India's family planning programme, launched in 1952, was pioneering and contributed significantly to reducing fertility rates and facilitating demographic transition. It helped improve maternal and child health outcomes and played an important role in controlling population growth. However, the programme has also attracted criticism for emphasizing demographic targets over reproductive rights. One major strength has been the expansion of access to contraception and maternal healthcare. Nevertheless, critics argue that the system disproportionately burdened women and relied excessively on female sterilisation. The persistence of this approach has raised concerns regarding bodily autonomy and informed consent. The Bilaspur tragedy of 2014, in which 13 women died during a sterilisation camp, highlighted deficiencies in healthcare quality, overcrowded facilities and inadequate safety standards. Feminist scholars and public health experts contend that such tragedies stem from viewing women primarily as instruments of population control rather than rights-bearing individuals. Another emerging concern is the increase in traditional contraceptive methods and the decline in modern reversible methods indicated by NFHS-6. This trend raises questions regarding accessibility, awareness and quality of family planning services. There are also debates regarding whether population policies should prioritize fertility reduction or focus on reproductive autonomy and healthcare equity. Contemporary thinking increasingly supports the latter approach. For UPSC candidates, this debate is relevant to GS-II topics concerning healthcare systems, welfare policies and governance.
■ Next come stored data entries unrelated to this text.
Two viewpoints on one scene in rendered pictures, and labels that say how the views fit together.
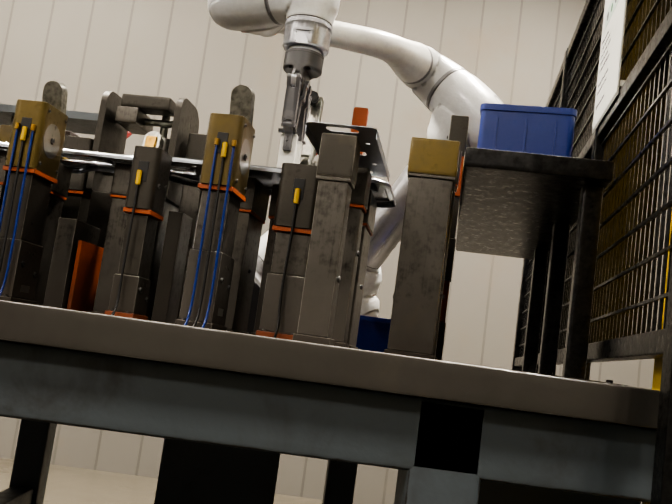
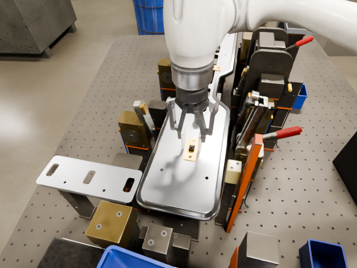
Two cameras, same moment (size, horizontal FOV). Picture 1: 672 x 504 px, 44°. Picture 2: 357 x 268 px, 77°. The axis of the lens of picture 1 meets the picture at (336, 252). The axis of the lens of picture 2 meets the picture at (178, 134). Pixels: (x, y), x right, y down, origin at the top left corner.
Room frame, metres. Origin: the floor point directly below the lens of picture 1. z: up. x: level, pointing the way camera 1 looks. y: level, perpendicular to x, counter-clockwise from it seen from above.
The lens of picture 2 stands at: (1.54, -0.32, 1.54)
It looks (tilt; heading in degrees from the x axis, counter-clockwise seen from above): 48 degrees down; 97
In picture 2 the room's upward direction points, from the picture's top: 3 degrees counter-clockwise
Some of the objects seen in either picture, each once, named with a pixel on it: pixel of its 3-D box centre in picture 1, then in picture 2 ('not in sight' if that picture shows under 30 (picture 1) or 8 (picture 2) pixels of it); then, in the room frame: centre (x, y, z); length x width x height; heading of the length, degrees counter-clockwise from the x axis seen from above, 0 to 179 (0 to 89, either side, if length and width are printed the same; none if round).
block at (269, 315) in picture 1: (292, 255); (130, 185); (1.31, 0.07, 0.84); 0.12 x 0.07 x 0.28; 172
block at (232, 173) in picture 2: not in sight; (226, 198); (1.63, 0.01, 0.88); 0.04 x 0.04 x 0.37; 82
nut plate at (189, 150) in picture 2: not in sight; (192, 148); (1.52, 0.11, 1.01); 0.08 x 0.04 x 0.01; 82
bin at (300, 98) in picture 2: not in sight; (294, 95); (2.05, 0.72, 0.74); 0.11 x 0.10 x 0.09; 82
It also intersects with GS-I themes relating to women and society and broader discussions about rights-based development, gender equality and sustainable demographic transition.
How does the Bilaspur sterilisation tragedy serve as a case study highlighting weaknesses in India's public healthcare and reproductive policy framework?
The Bilaspur sterilisation tragedy of 2014 represents one of the most significant examples of systemic deficiencies in India's reproductive healthcare system. During a single-day sterilisation camp in Chhattisgarh's Bilaspur district, 13 women died and several others suffered serious complications following tubectomy procedures. The incident exposed weaknesses in healthcare infrastructure, overcrowding, inadequate hygiene standards and excessive emphasis on meeting sterilisation targets. Public health experts argue that the tragedy was not merely the result of individual negligence but reflected structural flaws in policy design. For decades, family planning programmes focused heavily on female sterilisation because it was considered a cost-effective means of population control. This target-driven approach often neglected patient safety, informed consent and quality of care. The incident highlighted the vulnerabilities faced by poor rural women who rely heavily on underfunded government healthcare facilities. Many beneficiaries lacked access to alternative contraceptive choices and adequate counselling regarding reproductive health. The case also sparked wider debates regarding reproductive rights and healthcare ethics. It emphasized the need to move away from coercive or target-oriented policies toward voluntary, informed and rights-based approaches. Several committees and health experts subsequently called for strengthening primary healthcare, expanding modern reversible contraceptive options and enhancing accountability mechanisms. From a UPSC perspective, the Bilaspur case is relevant to GS-II topics relating to healthcare governance and social justice, GS-IV themes concerning ethics and public administration and GS-I discussions on women and vulnerable groups. It demonstrates how healthcare failures can intersect with gender inequality and poverty.

Practice questions

1 question for mains preparation

Analyse how women’s empowerment through education, delayed marriage, and informed reproductive choices contributes to population stabilisation, maternal health, and inclusive social development in India.